Get Out of Your Own Way.
Tonight in yoga class I really got to thinking about this phrase, as the instructor reminded me about it. To set the scene I was wearing my glasses during the day. Since it is a hot yoga class, I took of my glasses during my practice and wasn’t 100% blind, but things were definitely blurry. I could make out shapes, colors, and movements that we were supposed to be doing, but details of the shapes and movements were not distinguishable. When our instructor, Chantel, was telling us to get out of our own way and try to go deeper in the pose, something clicked with me. I was doing exactly that [getting out of my own way], but I didn’t realize it.
I started thinking, I really can’t see myself in the mirror. I know I exist because I can see my hands and legs, but I couldn’t say I existed in the mirror, simply because I couldn’t see that far. I couldn’t really tell how far people around me were going into poses. All I could really focus on was really about 5–8 inches in front of me and around me. I am about 6' 3 inches or 6' 4 inches, I guess depending on which Smith’s Grocery store I walk out of. So 5 to 8 inches doesn’t really let you see a lot. Now I could basically see what I was doing but the crispness and sharpness disappears around that range. If you are reading this and have had perfect 20/20 vision your whole life, you might not be able to relate to this yet. But what I soon realized was that once you took away all of the external information away from the yoga class and my surroundings you really start to get out of your own way. Why, you might ask? Well for one you don’t know what the teacher is really doing, you don’t really know what the other students are doing around you and in some cases I didn’t necessarily know what I was doing. To add some perspective this class takes place after sunset, so it isn’t heavily light. It is kind of dark. But not pitch black. What I found was that once you take all of that external information out of the situation and out of your field of view you really can focus on yourself. You take all of that judging that you might have and impose on yourself away. You take all of that judging from what the teacher is doing in relation to you and throw it away. Because really, I can’t tell what anyone else is doing. So how can I be doing it wrong? How can I be not listening to my body? How can I not be feeling the sensations of what feels right and what doesn’t? Those were really the only senses that I had, listening to my body and feeling my body.

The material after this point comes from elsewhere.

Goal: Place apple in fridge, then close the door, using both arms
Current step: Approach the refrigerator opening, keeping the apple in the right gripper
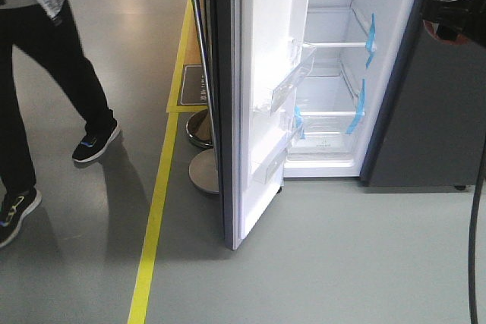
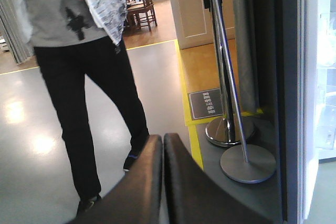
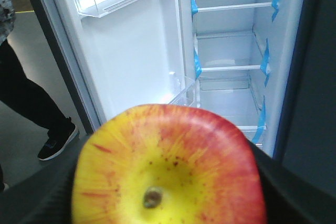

I couldn’t tell you how I looked from the outside meaning, was I in the full expression or was I in perfect alignment. I don’t know these answers. I couldn’t see myself in the mirror to impose that judgement on myself. What I really learned in class was what Chantel was telling me. Get out of your own way. This example is really a microcosm of a macrocosm of life. If you are to busy looking at yourself and at where you currently are, or looking at your other peers, or looking at your mentors or teachers, and wondering why they are ahead of you in the “game of life” or why they might be behind you in the “game of life”, then you are not setting yourself up to succeed. You are using external information to create an ideal of what “life” should look like or what your yoga practice should look like. But I know that if I were to head down their paths or judge myself because they are further than me in life, then I am not accomplishing anything. I am in fact getting in my way. I am putting up barriers, blocks and hurdles in front of me.
My journey is my journey. I am definitely not afraid to say that and admit it. But if I use external information as my only guide, then how could I ever move forward? In each yoga class you make micro advancements and over time you see these micro advancements turn into small advancements and over time you see these small advancements turn into medium advancements, etc. You see where I am going with this? But if you are constantly basing your advancements or lack of advancements on what others are doing around you in life or the work place, you won’t be able to move forward. Because you will constantly be using them as a reference to your progress, but life and progress don’t work like that. You are fighting against the way life fundamentally works. I have learned in life that there are times to fight things and there are times not to fight things. Progress is definitely the later. You don’t want to directly fight progress. You want to ride progress like a surfer riding a wave. You don’t want to fight all of the shit and challenges that are trying to force you under the water. Rather you want to understand that they exist, acknowledge that you are in a challenge and that there is an extreme force trying to drown you. You want to glide on top of the water, feel the heat from the sun, see the beautiful barrel, make micro adjustments, not focus on what could be, what other surfers have done with that same wave, etc. See when you free yourself to look around, to not judge yourself and get out your way, you end up taking yourself higher. You go above all of the other noise that external information that says you aren’t good enough and are lacking in some way fades below you. You do this by letting all of that go and taking in the experience. You start to rise above and ride the wave, a.k.a the challenge. You start to notice, hey I can finally move my leg a bit more horizontal in the pigeon pose, or hey this fiftieth plank that Chantel has us doing doesn’t seem so unreasonable. Because I don’t have any external information to validate that is crazy or difficult [i.e. seeing others in class quitting or stopping]. If you can’t see others quitting, stopping or struggling how do you even know that it is difficult? Well your body may try to trick you, so you look around and analyze are others struggling? Are they staying strong? Well if you can’t see, then you don’t know. If you can’t see then who says that is isn’t possible?
In the end, when you get out of your own way, all you are left with is yourself that is devoid of judgement and free to do anything that you believe is possible. I will finish with this question. Are you willing to blur your own vision and just focus on what you need to do?